Keep every line in which "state" occurs and drop the rest of the data.

▸ Source data:
■ ■ ■

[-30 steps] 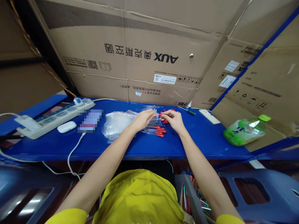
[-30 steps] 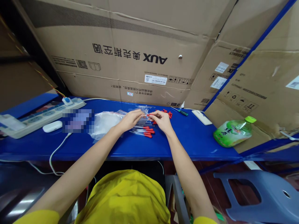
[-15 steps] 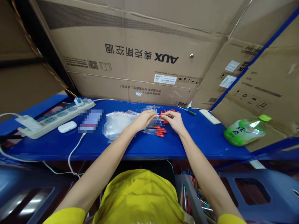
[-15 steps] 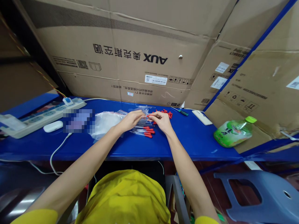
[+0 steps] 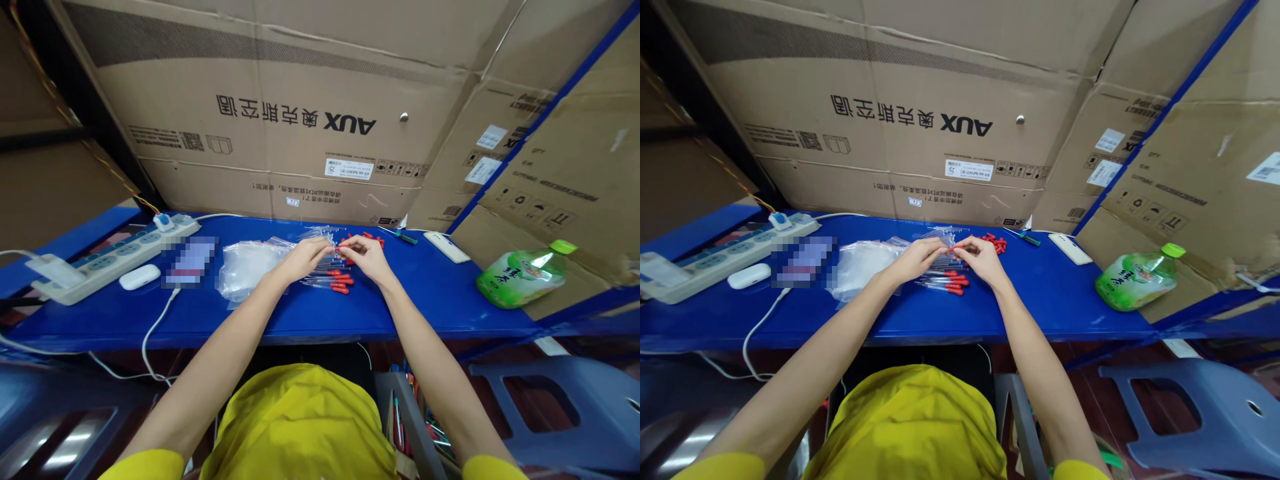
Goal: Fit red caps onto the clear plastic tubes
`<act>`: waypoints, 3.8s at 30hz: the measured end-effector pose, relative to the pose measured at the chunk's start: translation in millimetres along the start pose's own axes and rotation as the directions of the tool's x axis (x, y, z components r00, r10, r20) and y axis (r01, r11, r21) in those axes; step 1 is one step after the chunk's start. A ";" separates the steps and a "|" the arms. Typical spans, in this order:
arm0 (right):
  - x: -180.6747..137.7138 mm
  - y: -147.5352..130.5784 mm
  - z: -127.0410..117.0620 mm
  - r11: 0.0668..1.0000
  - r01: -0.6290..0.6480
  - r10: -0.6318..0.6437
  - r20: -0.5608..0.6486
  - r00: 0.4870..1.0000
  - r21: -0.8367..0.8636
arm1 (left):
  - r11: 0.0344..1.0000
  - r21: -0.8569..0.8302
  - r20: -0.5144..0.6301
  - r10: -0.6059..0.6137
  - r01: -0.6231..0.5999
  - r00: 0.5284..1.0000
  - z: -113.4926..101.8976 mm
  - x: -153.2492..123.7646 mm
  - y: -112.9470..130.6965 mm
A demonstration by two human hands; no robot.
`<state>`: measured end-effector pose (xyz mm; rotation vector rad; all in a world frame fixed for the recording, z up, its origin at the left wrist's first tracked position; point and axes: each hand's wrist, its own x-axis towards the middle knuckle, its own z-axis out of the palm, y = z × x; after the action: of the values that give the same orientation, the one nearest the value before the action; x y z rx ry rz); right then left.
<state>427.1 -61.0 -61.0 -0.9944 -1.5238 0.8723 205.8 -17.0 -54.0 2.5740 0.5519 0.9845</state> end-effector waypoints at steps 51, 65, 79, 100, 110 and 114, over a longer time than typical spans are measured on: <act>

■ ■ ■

▸ Final answer:
`<state>`: measured end-effector pose (xyz mm; rotation vector rad; all in a world frame fixed for the recording, z up, its origin at the left wrist's first tracked position; point and axes: each hand's wrist, its own x-axis towards the middle knuckle, its own z-axis out of the palm, y = z × x; after the action: of the values that give the same orientation, the one nearest the value before the action; x y z rx ry rz); right then left.
<state>427.1 -61.0 -61.0 -0.9944 -1.5238 0.8723 205.8 -17.0 -54.0 2.5740 0.5519 0.9845</state> end-effector waypoints at steps 51, 65, 79, 100, 110 and 114, over a longer time than typical spans are measured on: <act>

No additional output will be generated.